Hong Kong Airlines, which began operations in 2006, started flying to North America in June when it launched a Vancouver route. It has said it will add Los Angeles in December, followed next year by San Francisco, New York and London, a city the airline briefly served in 2012 with an all-business class configuration.
On the routes, Hong Kong Airlines will compete with Cathay, and several U.S., Canadian and European airlines, including Air Canada, British Airways, American and United airlines. It will not, however, compete with low-cost long haul airlines.
There are already too many seats for sale between the United States and many Asian airports, some airline executives say. And what was once a profitable market segment — mainland Chinese travelers transferring in Hong Kong to fly to North America and Europe — has dried up as Chinese airlines launch their own long-haul flights.
A weaker market been a concern for Cathay, which in August posted its largest first-half loss in at least 20 years. Cathay recently changed CEOs, and it is undertaking a corporate restructuring to boost results. Meanwhile, United Airlines recently has cited Hong Kong as an underperforming market.

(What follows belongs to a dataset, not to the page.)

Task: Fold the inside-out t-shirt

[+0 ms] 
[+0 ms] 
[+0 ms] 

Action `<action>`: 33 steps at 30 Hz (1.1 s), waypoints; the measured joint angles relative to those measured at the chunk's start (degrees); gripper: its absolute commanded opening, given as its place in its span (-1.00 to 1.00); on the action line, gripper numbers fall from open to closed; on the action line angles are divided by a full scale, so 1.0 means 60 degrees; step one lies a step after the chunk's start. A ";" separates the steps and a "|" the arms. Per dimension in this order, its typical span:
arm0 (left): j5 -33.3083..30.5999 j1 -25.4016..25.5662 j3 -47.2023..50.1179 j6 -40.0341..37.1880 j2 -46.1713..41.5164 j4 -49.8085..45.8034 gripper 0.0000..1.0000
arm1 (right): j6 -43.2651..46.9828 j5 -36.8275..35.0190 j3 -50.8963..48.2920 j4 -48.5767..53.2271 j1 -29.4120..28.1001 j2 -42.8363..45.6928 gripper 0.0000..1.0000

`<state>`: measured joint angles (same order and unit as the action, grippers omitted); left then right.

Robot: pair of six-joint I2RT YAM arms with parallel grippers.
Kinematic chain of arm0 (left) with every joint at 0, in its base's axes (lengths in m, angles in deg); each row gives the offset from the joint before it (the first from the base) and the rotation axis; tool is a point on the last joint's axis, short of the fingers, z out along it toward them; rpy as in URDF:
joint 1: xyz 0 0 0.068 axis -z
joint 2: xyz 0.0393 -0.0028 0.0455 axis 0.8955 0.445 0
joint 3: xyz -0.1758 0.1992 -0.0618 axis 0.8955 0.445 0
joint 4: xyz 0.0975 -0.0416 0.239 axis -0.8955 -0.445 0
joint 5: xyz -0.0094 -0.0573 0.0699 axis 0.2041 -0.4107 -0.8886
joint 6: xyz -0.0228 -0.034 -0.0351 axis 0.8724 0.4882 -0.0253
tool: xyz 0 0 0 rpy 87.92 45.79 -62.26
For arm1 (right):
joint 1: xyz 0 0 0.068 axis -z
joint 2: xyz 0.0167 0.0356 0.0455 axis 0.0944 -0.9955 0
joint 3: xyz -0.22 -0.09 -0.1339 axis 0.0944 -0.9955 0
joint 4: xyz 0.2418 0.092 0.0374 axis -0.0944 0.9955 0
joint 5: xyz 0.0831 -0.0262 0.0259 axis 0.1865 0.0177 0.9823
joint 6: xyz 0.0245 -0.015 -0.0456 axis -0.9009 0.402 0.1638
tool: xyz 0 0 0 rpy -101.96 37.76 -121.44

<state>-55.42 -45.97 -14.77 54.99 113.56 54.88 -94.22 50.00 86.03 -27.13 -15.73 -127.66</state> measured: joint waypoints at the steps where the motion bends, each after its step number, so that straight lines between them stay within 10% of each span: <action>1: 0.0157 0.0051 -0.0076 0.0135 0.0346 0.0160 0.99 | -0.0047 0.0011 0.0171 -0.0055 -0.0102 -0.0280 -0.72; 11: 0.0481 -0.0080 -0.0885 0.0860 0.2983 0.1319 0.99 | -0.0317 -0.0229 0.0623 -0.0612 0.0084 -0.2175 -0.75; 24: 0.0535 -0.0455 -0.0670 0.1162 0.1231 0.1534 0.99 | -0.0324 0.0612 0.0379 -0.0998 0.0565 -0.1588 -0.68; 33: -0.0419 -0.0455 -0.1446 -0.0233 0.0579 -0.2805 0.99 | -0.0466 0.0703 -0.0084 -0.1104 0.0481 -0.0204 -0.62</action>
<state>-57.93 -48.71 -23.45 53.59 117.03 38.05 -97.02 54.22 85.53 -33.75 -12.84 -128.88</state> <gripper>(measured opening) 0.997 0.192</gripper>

But Hong Kong Airlines, with only 35 planes, is not a typical scrappy upstart. It is part-owned by the giant Chinese conglomerate HNA Group, owner of rapidly-expanding Hainan Airlines, and an investor in several larger carriers, including Brazil’s Azul, TAP Air Portugal and Virgin Australia. Its parent company has helped Hong Kong Airlines quickly added widebody planes, in part by sending it aircraft destined for other airlines, including three Airbus A350s ordered by Azul.